The news business has plenty of failings, but left-wing bias isn't one of them, Eric Alterman says.

So why does almost any discussion of the media default to its alleged liberal tilt?

The answer is: Years of conditioning that goes back, at least, to Richard Nixon's media-bashing vice president, Spiro Agnew. Or so says Alterman, who aims to overturn what he sees as a bum rap.

Alterman, 43, writes the media column for The Nation and a Web log for MSNBC.com. He's a liberal. And he's clearly fed up with the widespread assumption he challenges in his new book, "What Liberal Media? The Truth About Bias and the News."

With his book, Alterman is hoping to embolden media professionals. But he also sounds a wake-up call to media consumers.

"I have a sense that there are loads of liberals out there who have been going crazy because they keep hearing about the liberal media," says Alterman. "And yet, more often than not, the media are dominated by conservatives."
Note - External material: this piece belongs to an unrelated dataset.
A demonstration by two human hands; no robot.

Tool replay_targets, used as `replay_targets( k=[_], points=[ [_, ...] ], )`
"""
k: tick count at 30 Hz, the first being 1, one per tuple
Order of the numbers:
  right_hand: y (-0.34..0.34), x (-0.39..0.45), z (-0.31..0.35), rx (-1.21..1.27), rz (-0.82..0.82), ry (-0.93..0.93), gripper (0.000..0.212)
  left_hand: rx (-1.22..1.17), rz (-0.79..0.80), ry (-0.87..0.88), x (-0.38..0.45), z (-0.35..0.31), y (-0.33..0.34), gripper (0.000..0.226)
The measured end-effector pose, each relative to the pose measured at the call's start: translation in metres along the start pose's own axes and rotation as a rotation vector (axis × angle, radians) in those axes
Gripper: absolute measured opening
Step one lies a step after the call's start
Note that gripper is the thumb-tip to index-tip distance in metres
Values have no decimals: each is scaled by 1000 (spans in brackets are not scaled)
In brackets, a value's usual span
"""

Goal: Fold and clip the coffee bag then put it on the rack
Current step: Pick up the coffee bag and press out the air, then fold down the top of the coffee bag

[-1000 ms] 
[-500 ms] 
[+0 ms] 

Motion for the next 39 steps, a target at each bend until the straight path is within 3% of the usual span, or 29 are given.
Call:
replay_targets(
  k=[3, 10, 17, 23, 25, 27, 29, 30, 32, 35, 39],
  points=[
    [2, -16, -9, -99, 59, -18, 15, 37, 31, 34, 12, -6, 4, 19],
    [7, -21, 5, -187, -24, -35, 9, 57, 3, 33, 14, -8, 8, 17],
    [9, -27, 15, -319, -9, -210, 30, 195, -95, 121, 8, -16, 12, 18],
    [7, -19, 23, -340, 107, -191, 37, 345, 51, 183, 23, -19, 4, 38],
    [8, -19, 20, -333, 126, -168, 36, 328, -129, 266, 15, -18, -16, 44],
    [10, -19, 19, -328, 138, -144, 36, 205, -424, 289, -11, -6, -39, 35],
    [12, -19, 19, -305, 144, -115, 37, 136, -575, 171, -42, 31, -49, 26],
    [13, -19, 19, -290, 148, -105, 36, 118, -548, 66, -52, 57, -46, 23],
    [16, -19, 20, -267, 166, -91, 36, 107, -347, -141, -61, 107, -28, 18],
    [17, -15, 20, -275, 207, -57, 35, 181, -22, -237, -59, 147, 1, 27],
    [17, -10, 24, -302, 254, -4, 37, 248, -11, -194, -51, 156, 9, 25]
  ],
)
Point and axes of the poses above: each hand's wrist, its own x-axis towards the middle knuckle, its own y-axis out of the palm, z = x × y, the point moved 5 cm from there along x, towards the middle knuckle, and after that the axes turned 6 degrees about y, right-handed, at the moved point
But Alterman's analysis of media owners turned up no right-wing conspiracy — just a practical policy of courting the largest possible audience while averting controversies that could hurt the bottom line.

"There's an enormous conservative movement in this country, and no liberal movement," says Alterman. By favoring conservatives over the far less organized or vocal opposition, media owners are simply following the path of least resistance.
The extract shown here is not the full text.